= ACTIVITY =
Whenever a line in the material below includes "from", copy that line.

──────── INFORMATION SHOWN

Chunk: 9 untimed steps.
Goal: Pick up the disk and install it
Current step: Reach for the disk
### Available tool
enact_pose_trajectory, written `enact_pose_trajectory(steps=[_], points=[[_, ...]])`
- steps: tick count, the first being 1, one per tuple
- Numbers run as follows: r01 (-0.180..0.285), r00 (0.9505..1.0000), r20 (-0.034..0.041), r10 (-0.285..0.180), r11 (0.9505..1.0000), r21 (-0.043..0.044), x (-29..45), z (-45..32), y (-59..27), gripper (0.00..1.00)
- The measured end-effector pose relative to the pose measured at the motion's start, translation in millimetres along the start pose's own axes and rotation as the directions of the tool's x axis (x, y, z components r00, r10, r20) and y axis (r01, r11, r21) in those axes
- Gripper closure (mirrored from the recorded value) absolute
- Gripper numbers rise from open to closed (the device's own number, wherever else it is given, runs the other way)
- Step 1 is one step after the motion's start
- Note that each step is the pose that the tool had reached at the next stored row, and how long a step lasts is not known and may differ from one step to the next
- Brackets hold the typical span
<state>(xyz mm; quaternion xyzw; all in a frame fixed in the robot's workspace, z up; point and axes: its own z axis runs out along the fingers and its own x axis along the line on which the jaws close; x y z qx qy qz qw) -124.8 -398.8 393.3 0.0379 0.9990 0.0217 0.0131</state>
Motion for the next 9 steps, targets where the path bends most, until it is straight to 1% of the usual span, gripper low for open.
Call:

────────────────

= RESULT OF THIS EXERCISE =
- Gripper closure (mirrored from the recorded value) absolute
- Gripper numbers rise from open to closed (the device's own number, wherever else it is given, runs the other way)
- Note that each step is the pose that the tool had reached at the next stored row, and how long a step lasts is not known and may differ from one step to the next

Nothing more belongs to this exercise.